Il s’agit d’une maladie dégénérative, ce qui signifie que ses symptômes s’aggravent inévitablement avec le temps. On peut seulement essayer de les soulager. Les articulations d’un patient souffrant d’arthrite se déforment douloureusement jusqu’à adopter des positions inconfortables qui ne pourront pas se corriger. Les personnes touchées par cette maladie verront leur autonomie se réduire et ne pourront pas vivre leur vie normalement.

Facteurs de risque de l’arthrite rhumatoïde

Les principaux facteurs de risque de l’arthrite sont génétiques. Cela signifie que si nous avons des membres de la famille, surtout au premier degré, qui souffrent de cette maladie, les possibilités que nous en souffrions nous-mêmes augmentent.

Un autre facteur de risque que nous avons déjà mentionné est le sexe du patient. Les femmes connaissent deux à trois fois plus de possibilités de souffrir d’arthrite rhumatoïde.
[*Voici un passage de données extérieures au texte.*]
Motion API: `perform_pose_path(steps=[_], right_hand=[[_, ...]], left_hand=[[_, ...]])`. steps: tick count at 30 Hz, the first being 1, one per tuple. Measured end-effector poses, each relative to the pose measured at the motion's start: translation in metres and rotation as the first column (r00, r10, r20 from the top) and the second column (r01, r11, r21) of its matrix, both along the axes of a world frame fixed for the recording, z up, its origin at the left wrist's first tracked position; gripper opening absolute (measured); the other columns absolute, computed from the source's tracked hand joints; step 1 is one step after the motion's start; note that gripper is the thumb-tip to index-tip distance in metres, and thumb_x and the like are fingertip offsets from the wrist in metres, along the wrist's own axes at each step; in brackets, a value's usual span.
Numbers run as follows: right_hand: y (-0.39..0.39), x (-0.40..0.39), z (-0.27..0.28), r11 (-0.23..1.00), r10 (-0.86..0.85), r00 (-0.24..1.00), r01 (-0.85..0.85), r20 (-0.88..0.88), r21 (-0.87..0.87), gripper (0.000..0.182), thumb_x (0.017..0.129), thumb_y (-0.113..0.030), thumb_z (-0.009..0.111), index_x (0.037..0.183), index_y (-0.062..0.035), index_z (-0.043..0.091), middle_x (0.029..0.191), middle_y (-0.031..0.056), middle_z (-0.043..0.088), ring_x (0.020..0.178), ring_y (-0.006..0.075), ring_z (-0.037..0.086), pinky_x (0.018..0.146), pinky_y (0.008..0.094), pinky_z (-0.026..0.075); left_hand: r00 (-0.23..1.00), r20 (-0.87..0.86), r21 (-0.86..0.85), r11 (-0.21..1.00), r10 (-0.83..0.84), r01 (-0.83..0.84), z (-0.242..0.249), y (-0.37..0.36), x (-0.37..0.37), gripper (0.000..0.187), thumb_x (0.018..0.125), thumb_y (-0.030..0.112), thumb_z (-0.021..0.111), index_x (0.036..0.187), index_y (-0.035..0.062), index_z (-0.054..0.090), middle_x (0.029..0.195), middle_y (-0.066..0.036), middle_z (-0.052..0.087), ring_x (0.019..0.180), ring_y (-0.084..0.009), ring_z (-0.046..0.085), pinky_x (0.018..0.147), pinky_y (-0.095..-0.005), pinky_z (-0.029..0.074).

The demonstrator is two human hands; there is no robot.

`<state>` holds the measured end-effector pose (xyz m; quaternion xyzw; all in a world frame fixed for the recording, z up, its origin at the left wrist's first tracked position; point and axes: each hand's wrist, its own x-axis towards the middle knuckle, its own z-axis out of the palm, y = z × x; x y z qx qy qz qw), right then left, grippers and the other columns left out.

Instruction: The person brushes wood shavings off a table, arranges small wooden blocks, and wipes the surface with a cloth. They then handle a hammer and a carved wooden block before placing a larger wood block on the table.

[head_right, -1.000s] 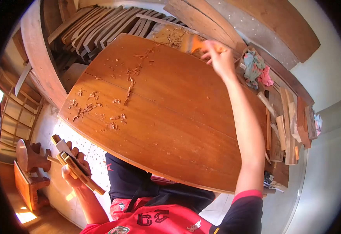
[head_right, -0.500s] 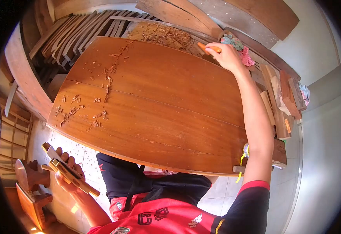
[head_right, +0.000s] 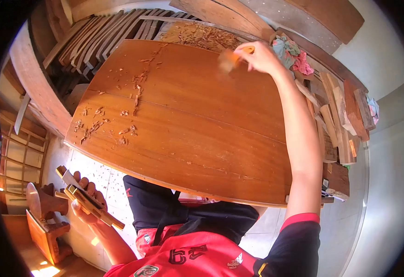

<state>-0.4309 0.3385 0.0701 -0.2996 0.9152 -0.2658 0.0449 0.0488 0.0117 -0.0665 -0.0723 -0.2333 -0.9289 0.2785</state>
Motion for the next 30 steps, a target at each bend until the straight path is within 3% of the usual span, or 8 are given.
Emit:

On pense que cette propension est due à la présence d’une plus grande quantité d’œstrogènes, qui stimulent le système immunitaire. Une autre hormone liée à l’arthrite rhumatoïde est la testostérone: les hommes avec de faibles niveaux de testostérone sont plus susceptibles d’en souffrir.

Effets de l’arthrite rhumatoïde dans le corps

Etant donné qu’il s’agit d’une maladie auto-immune, l’arthrite rhumatoïde a une prédilection pour les articulations. Au cours de la première étape de la maladie, nous ne pouvons observer ses symptômes que dans le sang, où se développent plus d’anticorps que d’habitude.

Lors de la seconde étape, le symptôme le plus commun apparaît: l’inflammation des articulations. Elle permet de diagnostiquer la maladie. Cette étape se caractérise par la croissance de structures synoviales autour de l’articulation. La troisième étape est marquée par l’inflammation chronique. Les structures qui entourent l’articulation commencent à dégrader le cartilage et l’os.

Par ailleurs, le fait que l’arthrite rhumatoïde préfère les articulations ne se traduit pas par une zone d’affectation unique: d’autres parties ou systèmes de notre corps peuvent aussi en souffrir. L’anémie, par exemple, est une conséquence habituelle de l’arthrite rhumatoïdetout comme la pleurite, la fibrose pulmonaire et les nodules pulmonaires.

douleur causée par l'arthrite rhumatoïde

Traitement de l’arthrite rhumatoïde

Parmi les traitements les plus communs, nous retrouvons les anti-inflammatoires, qui agissent sur les zones affectées par la maladie. Lors des phases initiales de l’arthrite rhumatoïde, on recommande l’exercice modéré qui aide à retarder l’apparition d’une inflammation plus sérieuse. Le repos est parfois préférable, en plus des visites chez le physiothérapeute. D’autres recommandations sont: la modification du régime et l’abandon d’habitudes peu saines comme la consommation de tabac ou d’alcool.

Comme nous avons pu le voir, l’arthrite rhumatoïde n’a pour l’instant pas de remède. Son traitement sera donc toujours palliatif. Les médicaments employés dans le traitement auront toujours pour objectif de retarder les dernières phases de la maladie et de garantir un développement normal du quotidien du patient. Malgré tout, étant donné qu’il s’agit d’une maladie dégénérative, ce but ne pourra pas toujours être atteint.